## Data items
────────────────────
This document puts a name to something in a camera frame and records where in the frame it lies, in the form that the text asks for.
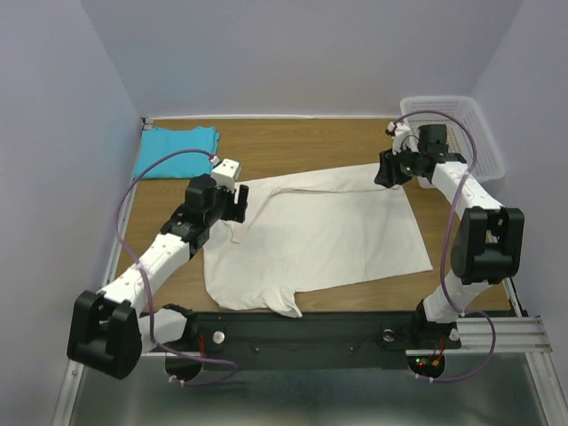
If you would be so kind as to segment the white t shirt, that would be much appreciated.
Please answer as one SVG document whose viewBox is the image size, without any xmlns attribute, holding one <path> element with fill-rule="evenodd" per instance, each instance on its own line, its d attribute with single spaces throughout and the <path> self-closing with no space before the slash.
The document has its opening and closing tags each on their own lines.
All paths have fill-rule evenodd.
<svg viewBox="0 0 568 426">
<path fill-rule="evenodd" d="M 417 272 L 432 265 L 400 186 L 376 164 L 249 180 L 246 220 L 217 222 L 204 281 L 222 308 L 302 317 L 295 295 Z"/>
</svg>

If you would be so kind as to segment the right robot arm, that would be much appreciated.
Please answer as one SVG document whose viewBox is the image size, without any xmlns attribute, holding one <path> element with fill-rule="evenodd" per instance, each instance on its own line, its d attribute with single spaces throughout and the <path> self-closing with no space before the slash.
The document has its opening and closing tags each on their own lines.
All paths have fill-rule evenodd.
────────────────────
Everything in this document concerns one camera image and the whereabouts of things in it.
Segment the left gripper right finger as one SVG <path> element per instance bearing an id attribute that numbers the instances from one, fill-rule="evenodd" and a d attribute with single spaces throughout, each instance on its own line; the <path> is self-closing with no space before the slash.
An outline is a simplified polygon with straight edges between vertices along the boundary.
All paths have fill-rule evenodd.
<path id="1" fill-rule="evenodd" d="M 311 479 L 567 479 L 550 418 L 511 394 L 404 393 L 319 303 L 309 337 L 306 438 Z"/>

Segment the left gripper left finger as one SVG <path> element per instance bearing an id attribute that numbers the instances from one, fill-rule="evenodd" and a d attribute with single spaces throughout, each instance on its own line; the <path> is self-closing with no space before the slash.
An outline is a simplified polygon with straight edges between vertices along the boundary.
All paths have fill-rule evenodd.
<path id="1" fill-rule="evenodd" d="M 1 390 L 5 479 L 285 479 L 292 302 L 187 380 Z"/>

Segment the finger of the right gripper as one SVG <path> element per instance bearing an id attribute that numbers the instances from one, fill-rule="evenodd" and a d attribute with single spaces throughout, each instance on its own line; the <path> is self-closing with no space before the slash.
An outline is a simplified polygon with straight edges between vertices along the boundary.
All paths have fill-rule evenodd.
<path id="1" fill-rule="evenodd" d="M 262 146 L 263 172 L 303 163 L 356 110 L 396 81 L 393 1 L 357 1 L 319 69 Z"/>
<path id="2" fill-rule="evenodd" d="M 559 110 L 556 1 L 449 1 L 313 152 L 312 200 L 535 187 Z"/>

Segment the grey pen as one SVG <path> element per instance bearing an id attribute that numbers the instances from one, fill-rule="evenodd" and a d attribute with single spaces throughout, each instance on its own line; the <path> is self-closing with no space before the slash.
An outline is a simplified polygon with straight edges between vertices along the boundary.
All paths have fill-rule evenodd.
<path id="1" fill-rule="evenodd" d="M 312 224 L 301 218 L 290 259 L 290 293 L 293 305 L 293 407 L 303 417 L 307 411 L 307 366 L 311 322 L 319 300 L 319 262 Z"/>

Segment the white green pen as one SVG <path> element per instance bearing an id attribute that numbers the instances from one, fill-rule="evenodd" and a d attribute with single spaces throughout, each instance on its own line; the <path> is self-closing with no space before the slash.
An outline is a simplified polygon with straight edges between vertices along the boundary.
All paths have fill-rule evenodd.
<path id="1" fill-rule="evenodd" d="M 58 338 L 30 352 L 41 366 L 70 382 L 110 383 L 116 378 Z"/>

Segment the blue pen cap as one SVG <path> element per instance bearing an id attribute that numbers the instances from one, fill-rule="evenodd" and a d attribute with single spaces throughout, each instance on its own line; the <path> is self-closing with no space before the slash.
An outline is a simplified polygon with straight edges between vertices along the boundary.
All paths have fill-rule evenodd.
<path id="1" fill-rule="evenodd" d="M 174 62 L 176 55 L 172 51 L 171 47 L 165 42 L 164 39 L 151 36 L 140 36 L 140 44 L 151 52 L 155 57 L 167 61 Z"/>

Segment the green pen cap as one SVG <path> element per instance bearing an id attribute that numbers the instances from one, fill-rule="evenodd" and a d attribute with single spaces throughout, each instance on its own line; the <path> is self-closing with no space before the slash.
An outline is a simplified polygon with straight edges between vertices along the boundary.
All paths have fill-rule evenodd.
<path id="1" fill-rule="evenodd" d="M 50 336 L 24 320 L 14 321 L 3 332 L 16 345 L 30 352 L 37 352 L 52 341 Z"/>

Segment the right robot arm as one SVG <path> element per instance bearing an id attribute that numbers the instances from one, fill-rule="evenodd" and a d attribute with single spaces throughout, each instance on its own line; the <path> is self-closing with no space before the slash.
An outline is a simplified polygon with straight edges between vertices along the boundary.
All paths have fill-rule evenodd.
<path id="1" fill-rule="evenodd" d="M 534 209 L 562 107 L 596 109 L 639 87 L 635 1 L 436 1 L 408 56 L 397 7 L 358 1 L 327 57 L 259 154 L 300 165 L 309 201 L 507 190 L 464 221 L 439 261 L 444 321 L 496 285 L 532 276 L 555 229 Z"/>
────────────────────
Check every line of the records, and copy the ones that hold the word "robot".

## Task solution
If you would be so kind as to segment the right robot arm, that would be much appreciated.
Segment the right robot arm as one SVG <path> element per instance bearing an id attribute that numbers the instances from one, fill-rule="evenodd" and a d attribute with single spaces throughout, each instance on its own line; the <path> is self-closing with no space before the slash.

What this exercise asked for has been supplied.